## [EXERCISE DATA]
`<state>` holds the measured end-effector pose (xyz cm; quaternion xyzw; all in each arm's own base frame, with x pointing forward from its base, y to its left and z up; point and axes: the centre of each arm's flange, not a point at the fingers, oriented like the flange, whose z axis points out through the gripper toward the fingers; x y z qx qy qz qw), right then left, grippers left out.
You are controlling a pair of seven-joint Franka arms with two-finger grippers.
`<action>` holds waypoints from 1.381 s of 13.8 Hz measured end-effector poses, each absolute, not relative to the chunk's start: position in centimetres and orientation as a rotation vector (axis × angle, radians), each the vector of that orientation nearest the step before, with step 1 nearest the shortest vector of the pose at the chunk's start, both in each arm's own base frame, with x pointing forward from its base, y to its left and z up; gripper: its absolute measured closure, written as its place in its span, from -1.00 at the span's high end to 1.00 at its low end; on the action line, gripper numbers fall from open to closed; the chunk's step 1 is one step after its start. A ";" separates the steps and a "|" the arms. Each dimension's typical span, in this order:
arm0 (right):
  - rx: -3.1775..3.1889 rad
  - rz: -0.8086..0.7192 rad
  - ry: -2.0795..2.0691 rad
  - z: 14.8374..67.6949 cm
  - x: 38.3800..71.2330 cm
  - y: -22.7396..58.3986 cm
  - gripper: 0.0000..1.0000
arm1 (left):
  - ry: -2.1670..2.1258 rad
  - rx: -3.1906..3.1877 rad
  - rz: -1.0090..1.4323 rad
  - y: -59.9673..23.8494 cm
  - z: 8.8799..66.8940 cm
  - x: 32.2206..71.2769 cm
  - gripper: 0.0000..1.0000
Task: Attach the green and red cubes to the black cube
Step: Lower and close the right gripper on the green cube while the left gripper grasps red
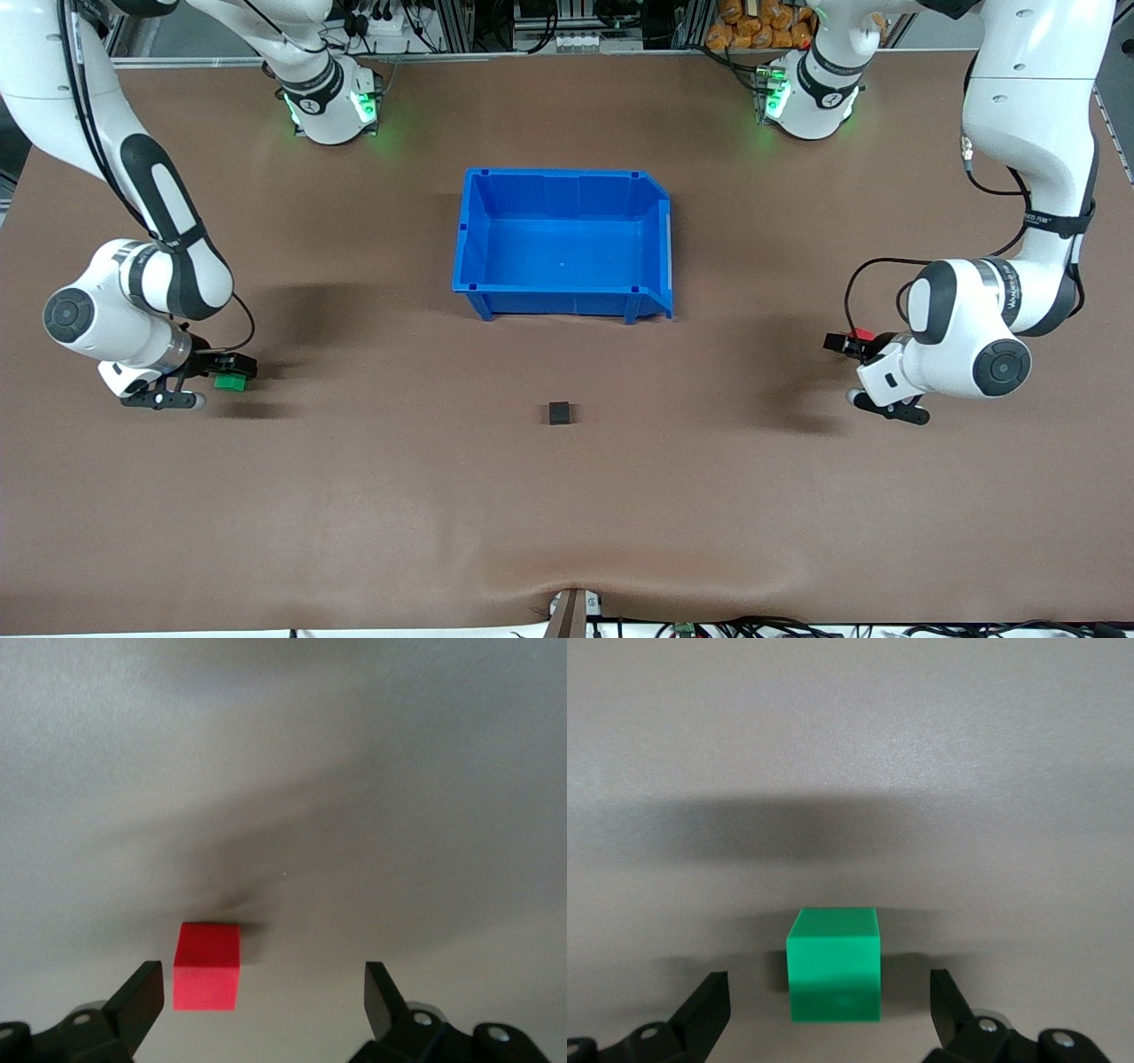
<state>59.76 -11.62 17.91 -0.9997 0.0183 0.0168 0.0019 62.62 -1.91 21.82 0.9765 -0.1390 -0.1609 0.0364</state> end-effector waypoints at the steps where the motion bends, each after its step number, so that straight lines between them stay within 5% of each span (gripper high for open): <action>1: -3.136 0.058 0.056 17.6 59.7 -11.6 1.00 | -0.462 2.987 -0.496 -1.5 21.7 62.5 0.97; 5: -3.136 0.057 0.055 17.4 59.8 -11.5 0.87 | -0.553 2.958 -0.475 0.1 20.8 62.4 0.96; 8: -3.137 0.049 0.056 17.5 60.0 -11.6 0.22 | -0.583 2.951 -0.458 0.4 19.9 62.4 0.91; 10: -3.138 0.042 0.057 17.7 60.1 -11.6 -0.22 | -0.580 2.948 -0.466 0.7 19.5 62.3 0.52; 16: -3.139 0.036 0.057 17.8 60.3 -11.6 -0.21 | -0.567 2.941 -0.489 1.2 18.1 61.9 0.19; 18: -3.139 0.036 0.057 17.8 60.3 -11.6 -0.21 | -0.568 2.942 -0.485 1.2 18.2 61.9 -0.20; 19: -3.139 0.036 0.057 17.8 60.3 -11.6 -0.21 | -0.568 2.942 -0.485 1.2 18.2 61.9 -0.20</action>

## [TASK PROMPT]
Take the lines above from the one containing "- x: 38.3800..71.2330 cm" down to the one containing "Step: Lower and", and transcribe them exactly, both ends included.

## [YOUR RESPONSE]
  - x: 38.3800..71.2330 cm
  - y: -22.7396..58.3986 cm
  - gripper: 0.0000..1.0000
arm1 (left):
  - ry: -2.1670..2.1258 rad
  - rx: -3.1906..3.1877 rad
  - rz: -1.0090..1.4323 rad
  - y: -59.9673..23.8494 cm
  - z: 8.8799..66.8940 cm
  - x: 32.2206..71.2769 cm
  - gripper: 0.0000..1.0000
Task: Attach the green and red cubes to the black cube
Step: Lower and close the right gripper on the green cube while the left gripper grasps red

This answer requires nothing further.